By: By Pony on 2006 05 02



It’s so funny, something like that happened *today*. But I didn’t really recognize it, because one of my issues is that I haven’t left my apartment for the last four years (except for doctor’s visits and now I have a therapist that comes to my home finally). Actually, it’s a little bit different, but same general thing.

Also.

I’m alone. I certainly always will be.

While I am strong enough to live out the rest of my life alone and to die that way, it’s really not what I would have chosen.

Too much to say, not enough words to say it with.

Thanks, Chris.

Also, I’ll pass along the kind words to my home care provider.

Love,

Hanna

By: By Hanna on 2006 05 02



I remember years ago the BBC had a radio programme which dealt which issues concerning disabled people called Does He Take Sugar? The title came from the experience of the presenter who was talked about but never to.

By: By craig on 2006 05 03



Hey Craig do you like Jimi?

http://www.radioblogclub.com/fav/0/632580/0

By: By Pony on 2006 05 03



Oh I am sooo not good at anything tech; but I love finding neat stuff online:

http://www.radioblogclub.com/

By: By Pony on 2006 05 03



A beautiful post, Chris.  Thank you for that.

I’ve recommended the documentary Murderball to everyone I know, and if you haven’t seen it, I think you’ll find it a wonderful film.

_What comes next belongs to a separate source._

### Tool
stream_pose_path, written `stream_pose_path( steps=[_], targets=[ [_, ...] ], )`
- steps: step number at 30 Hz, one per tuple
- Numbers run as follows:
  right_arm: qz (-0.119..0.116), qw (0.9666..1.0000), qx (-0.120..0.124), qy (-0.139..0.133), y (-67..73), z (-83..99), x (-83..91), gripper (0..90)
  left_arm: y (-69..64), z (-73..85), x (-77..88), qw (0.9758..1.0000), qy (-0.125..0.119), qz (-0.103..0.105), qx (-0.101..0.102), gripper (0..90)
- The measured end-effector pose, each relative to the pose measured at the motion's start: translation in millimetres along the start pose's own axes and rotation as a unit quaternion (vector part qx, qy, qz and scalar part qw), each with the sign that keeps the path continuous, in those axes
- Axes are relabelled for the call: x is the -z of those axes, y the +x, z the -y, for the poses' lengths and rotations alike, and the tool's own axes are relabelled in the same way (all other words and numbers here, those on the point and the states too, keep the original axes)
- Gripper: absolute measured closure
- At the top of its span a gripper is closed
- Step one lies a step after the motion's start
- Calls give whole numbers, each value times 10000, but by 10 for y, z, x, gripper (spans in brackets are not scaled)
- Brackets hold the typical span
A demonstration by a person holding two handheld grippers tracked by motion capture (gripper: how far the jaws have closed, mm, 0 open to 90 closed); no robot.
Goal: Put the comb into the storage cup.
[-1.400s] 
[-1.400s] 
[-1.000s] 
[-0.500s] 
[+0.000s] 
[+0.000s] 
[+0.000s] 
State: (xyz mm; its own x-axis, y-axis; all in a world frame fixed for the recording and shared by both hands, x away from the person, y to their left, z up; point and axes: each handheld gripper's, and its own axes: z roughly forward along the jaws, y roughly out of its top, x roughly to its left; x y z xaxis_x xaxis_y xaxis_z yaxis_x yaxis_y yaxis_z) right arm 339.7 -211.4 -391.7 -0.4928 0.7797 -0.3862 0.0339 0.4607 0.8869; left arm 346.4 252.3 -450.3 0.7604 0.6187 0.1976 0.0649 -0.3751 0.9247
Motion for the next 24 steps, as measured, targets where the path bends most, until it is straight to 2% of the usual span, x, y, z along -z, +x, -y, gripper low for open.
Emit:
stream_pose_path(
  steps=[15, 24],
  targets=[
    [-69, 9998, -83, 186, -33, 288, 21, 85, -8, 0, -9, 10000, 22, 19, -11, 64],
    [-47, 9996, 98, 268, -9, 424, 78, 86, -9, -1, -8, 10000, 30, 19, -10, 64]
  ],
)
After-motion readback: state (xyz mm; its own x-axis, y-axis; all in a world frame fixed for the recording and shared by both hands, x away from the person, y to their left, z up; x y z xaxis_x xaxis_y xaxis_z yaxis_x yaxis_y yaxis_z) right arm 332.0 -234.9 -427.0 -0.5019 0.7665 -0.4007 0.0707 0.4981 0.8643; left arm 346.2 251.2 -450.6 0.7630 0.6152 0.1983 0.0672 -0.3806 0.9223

Having a mom who worked in a nursing home the whole time I was growing up, I thought I was more comfortable with people in wheelchairs than some folks…  but I still felt a surge of introspective guilt when I saw the guys in Murderball.  It’s so wonderful and, I think, would alter many people’s pre- / mis-conceptions about folks in chairs, to hear and see a bright, vibrant, and incidentally, quadriplegic young man say tauntingly “What, you’re not gonna hit a kid in a chair?  Hit me, dude; I’ll fuckin’ hit you back!”